Imputabilità dei minori: il pressing dell'UNICEF per una valutazione 'caso per caso'
L'UNICEF Italia chiede prudenza sull'imputabilità dei minori e difende una giustizia dal volto educativo, non solo punitivo.
Il tema dell'imputabilità dei minori torna al centro del dibattito dopo il disegno di legge approvato dal Consiglio dei Ministri il 23 luglio. L'UNICEF Italia esprime forte preoccupazione. Il provvedimento introdurrebbe una presunzione di responsabilità penale per i ragazzi tra i quattordici e i diciotto anni. Secondo l'organizzazione, la maturità di ogni adolescente andrebbe verificata singolarmente, senza automatismi che ignorino l'età e il percorso di crescita.
Che cosa cambia con il nuovo disegno di legge
Il presidente dell'UNICEF Italia, Nicola Graziano, spiega che il testo interviene sull'articolo 98 del Codice penale e sull'articolo 9 del decreto presidenziale 448 del 1988. In pratica si introdurrebbe una presunzione relativa di imputabilità per la fascia tra i 14 e i 18 anni. Oggi, invece, la capacità di intendere e di volere deve essere accertata dal giudice. L'inversione dell'onere della prova rischia di ribaltare un principio cardine. Il compito di dimostrare la propria immaturità passerebbe così sulle spalle del ragazzo.
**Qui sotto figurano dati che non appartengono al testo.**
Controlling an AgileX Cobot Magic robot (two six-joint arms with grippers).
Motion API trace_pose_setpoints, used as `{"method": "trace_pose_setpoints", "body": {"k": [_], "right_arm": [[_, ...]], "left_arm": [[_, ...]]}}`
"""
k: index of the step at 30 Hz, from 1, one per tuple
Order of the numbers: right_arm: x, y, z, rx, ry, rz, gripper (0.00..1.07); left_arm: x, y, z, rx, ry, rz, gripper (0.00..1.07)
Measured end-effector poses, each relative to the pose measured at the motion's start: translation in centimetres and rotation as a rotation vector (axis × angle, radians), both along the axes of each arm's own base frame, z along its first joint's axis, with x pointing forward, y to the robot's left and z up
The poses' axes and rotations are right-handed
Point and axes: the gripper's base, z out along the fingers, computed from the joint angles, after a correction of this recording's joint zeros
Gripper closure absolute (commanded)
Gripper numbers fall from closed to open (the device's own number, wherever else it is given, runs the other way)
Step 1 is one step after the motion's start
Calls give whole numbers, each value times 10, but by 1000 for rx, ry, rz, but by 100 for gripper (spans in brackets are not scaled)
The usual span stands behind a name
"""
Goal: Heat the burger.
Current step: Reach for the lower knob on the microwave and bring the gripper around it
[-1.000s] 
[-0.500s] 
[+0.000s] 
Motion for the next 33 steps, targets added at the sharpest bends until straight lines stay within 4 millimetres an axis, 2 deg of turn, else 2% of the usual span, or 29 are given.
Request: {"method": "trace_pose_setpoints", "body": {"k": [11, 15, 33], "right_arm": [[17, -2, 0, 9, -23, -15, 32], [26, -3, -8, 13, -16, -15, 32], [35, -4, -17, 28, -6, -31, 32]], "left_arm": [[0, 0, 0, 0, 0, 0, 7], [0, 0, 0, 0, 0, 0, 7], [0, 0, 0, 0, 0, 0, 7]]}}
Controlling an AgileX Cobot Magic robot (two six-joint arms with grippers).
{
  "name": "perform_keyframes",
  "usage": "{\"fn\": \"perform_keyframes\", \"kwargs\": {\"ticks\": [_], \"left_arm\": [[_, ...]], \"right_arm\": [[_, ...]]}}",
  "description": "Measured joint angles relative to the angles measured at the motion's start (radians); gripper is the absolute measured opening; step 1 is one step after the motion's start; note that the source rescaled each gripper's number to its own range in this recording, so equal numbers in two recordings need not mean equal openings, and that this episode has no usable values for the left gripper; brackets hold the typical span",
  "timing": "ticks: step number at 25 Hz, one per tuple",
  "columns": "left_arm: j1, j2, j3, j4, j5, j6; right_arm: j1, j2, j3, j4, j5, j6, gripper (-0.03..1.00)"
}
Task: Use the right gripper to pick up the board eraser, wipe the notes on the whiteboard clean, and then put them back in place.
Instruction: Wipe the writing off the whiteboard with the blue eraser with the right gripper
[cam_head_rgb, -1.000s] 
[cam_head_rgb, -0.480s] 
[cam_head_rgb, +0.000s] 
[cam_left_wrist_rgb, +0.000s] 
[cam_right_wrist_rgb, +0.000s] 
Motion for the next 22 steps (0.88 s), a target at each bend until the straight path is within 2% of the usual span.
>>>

La posizione dell'UNICEF sull'imputabilità dei minori
L'organizzazione richiama la Convenzione ONU sui diritti dell'infanzia, in particolare gli articoli 3 e 40. Questi principi impongono di mettere al primo posto il superiore interesse del minore e di privilegiare un percorso educativo. Il Comitato ONU raccomanda che la maturità psicologica ed emotiva venga valutata caso per caso, mai presunta. Per Graziano il sistema italiano di giustizia minorile è un modello apprezzato all'estero, perché fondato sulla finalità rieducativa e sulla pena vista come ultima risorsa.
Disagio giovanile e povertà educativa
L'UNICEF riconosce la gravità degli episodi di violenza che coinvolgono i più giovani, ma invita a evitare risposte solo emergenziali. Il vero nodo è il disagio giovanile, da affrontare con politiche stabili e continuative. Tra le criticità spicca la povertà educativa, un fenomeno con molte facce:
la dispersione scolastica e l'abbandono precoce;
la mancanza di luoghi di aggregazione e di spazi sportivi;
l'accesso limitato alla cultura;
la fragilità delle reti familiari e sociali di sostegno.
Verso una giustizia riparativa per i ragazzi
Per l'UNICEF Italia la giustizia minorile non può ridursi alla punizione. Deve prevenire la violenza, individuare le cause del disagio e favorire il recupero di chi ha sbagliato, senza dimenticare le vittime. L'organizzazione chiede di rafforzare gli strumenti della giustizia riparativa, basata sulla responsabilizzazione del ragazzo e sul coinvolgimento della comunità. Come afferma Graziano: «Alla giustizia che compensa con la punizione riteniamo più efficace contrapporre un'azione riparativa fondata su umanità, responsabilità e comunità: il terreno nel quale vogliamo che bambine, bambini e adolescenti crescano».